■ **WHAT THE TASK REQUIRES**: The output is the lines below from the one with "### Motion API" through the one with "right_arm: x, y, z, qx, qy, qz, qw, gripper", both included, printed exactly and with no other line.

(Dataset items)
______

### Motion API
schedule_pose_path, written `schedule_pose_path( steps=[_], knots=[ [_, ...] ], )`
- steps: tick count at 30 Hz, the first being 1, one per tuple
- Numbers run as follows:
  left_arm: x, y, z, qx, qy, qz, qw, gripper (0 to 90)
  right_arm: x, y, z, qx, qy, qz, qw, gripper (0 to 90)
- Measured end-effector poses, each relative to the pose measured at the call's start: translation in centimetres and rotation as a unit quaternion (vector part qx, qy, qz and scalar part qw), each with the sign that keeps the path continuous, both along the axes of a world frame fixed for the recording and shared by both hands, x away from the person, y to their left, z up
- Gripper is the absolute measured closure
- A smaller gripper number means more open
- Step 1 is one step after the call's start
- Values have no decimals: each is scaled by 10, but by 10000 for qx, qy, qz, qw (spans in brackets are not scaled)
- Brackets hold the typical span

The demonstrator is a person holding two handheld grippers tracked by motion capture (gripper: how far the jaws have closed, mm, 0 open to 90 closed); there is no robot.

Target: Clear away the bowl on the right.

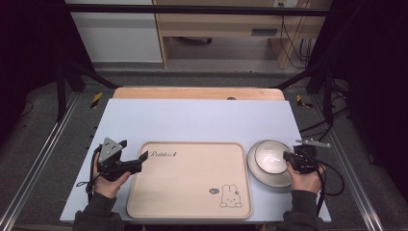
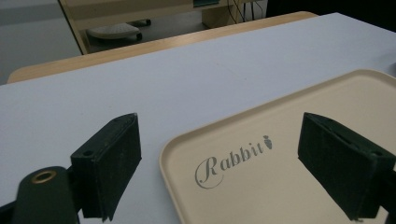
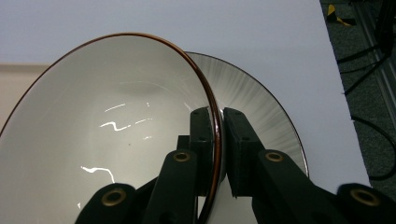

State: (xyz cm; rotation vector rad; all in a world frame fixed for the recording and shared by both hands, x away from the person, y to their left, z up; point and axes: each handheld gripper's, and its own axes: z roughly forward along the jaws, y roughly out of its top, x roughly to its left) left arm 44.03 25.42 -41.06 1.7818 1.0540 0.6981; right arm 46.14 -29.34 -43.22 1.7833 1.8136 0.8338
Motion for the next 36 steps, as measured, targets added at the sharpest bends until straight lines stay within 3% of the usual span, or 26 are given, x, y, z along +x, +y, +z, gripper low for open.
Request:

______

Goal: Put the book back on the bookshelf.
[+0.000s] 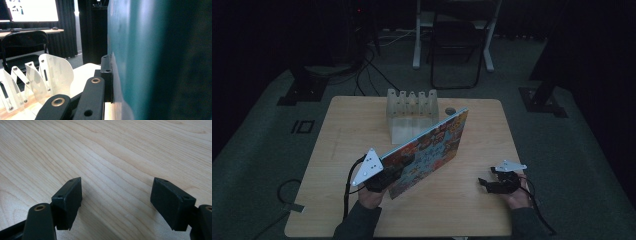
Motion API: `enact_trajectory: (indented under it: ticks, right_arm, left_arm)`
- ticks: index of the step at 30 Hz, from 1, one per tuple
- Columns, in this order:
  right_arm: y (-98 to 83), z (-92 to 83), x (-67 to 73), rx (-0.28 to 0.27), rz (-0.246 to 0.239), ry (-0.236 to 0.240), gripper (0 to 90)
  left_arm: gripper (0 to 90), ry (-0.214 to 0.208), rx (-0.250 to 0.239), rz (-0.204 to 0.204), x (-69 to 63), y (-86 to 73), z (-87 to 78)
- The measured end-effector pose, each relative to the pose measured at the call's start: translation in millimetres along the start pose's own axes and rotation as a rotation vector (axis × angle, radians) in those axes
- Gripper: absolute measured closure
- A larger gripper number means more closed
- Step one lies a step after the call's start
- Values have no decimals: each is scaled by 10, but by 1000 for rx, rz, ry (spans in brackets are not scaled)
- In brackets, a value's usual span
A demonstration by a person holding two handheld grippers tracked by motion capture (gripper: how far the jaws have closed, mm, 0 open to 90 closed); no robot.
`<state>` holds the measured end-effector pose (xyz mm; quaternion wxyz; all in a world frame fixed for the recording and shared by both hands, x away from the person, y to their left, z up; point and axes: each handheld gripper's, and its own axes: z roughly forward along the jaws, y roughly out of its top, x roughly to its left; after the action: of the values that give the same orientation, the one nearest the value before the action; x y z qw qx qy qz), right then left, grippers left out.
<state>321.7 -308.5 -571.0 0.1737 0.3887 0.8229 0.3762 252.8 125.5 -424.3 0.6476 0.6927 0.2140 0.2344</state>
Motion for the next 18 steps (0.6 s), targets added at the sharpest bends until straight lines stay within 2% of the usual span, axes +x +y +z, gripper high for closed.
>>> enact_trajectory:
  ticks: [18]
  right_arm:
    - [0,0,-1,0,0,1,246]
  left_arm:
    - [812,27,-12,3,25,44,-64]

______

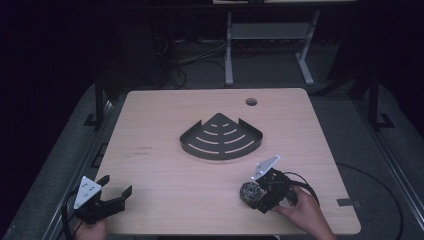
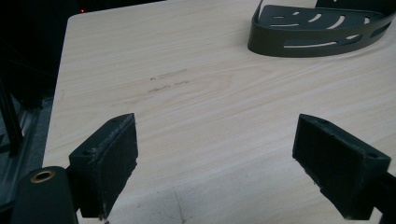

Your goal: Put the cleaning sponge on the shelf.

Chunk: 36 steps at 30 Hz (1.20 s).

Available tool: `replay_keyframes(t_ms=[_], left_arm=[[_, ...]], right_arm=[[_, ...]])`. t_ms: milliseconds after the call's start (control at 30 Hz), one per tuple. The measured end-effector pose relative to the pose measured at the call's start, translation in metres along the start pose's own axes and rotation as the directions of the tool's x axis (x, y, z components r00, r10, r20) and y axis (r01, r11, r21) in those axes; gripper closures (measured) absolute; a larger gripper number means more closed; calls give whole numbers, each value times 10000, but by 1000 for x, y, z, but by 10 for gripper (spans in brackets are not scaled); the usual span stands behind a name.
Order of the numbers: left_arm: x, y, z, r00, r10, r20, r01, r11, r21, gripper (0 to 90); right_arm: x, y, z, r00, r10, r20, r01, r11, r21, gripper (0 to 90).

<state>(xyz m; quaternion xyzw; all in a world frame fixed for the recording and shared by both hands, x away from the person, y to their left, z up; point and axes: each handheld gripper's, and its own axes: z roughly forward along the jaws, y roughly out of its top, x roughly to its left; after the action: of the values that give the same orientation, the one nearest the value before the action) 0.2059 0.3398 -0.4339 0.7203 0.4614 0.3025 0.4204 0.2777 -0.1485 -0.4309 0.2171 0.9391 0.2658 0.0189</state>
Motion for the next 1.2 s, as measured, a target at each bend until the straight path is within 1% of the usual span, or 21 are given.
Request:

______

■ **ANSWER TO THE PROBLEM**:
### Motion API
schedule_pose_path, written `schedule_pose_path( steps=[_], knots=[ [_, ...] ], )`
- steps: tick count at 30 Hz, the first being 1, one per tuple
- Numbers run as follows:
  left_arm: x, y, z, qx, qy, qz, qw, gripper (0 to 90)
  right_arm: x, y, z, qx, qy, qz, qw, gripper (0 to 90)

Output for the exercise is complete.